» **Your objective**:
Your response should contain each line of the data that includes "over".

##### Data to examine #####

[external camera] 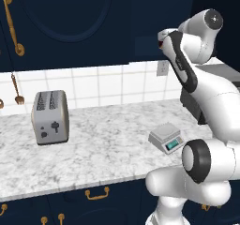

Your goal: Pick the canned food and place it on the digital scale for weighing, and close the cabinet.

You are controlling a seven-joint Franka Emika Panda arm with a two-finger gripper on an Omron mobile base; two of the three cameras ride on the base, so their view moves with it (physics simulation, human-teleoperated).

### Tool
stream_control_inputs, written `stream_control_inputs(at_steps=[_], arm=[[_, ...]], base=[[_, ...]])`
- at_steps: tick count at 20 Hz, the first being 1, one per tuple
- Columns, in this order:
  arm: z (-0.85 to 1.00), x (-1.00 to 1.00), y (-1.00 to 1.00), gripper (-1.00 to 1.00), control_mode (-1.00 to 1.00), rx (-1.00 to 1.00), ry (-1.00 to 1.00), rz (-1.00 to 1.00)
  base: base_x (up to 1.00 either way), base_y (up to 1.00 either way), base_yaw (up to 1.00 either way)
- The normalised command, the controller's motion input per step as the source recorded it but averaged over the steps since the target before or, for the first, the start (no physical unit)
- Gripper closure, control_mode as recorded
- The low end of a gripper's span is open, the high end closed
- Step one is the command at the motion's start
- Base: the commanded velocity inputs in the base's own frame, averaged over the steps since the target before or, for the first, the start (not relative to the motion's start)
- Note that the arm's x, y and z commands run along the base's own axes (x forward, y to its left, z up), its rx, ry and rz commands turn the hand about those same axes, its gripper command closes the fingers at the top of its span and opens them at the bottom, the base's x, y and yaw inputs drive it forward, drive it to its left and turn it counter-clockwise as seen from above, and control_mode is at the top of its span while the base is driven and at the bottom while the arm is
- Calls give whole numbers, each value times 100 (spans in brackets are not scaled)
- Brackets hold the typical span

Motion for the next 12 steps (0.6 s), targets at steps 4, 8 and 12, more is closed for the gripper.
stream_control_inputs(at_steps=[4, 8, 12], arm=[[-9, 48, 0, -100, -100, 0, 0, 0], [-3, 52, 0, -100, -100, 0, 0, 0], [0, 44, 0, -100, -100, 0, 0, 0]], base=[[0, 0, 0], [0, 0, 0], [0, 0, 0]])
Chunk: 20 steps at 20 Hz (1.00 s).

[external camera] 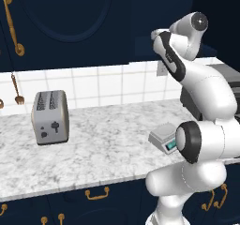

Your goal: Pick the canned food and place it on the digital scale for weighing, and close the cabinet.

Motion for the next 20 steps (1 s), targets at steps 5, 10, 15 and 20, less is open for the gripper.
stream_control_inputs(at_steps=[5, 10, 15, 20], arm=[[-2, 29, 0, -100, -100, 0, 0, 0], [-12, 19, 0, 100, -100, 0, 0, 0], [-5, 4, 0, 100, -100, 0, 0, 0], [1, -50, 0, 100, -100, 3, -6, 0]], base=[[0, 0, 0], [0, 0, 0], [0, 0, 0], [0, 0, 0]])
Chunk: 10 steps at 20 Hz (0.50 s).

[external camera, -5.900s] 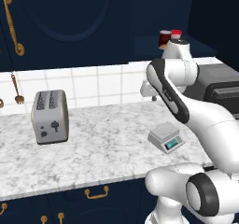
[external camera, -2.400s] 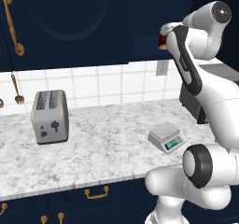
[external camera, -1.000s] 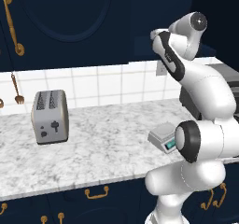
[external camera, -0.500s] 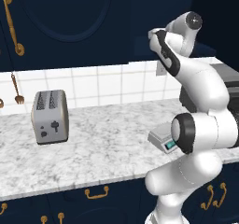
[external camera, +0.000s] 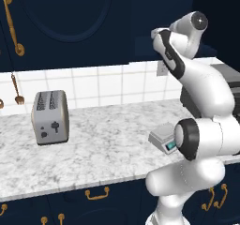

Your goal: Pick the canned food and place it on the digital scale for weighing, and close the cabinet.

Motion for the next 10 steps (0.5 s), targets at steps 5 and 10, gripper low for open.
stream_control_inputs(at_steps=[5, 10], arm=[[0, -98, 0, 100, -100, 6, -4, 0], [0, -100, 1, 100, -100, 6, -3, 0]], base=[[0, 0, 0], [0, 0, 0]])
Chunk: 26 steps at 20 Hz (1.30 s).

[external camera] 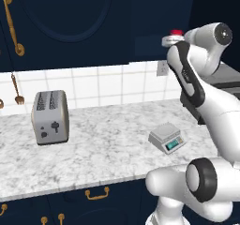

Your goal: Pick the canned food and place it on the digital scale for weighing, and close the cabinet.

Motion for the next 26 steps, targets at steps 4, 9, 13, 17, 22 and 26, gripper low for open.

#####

» **Problem solution**:
- The normalised command, the controller's motion input per step as the source recorded it but averaged over the steps since the target before or, for the first, the start (no physical unit)
- Base: the commanded velocity inputs in the base's own frame, averaged over the steps since the target before or, for the first, the start (not relative to the motion's start)

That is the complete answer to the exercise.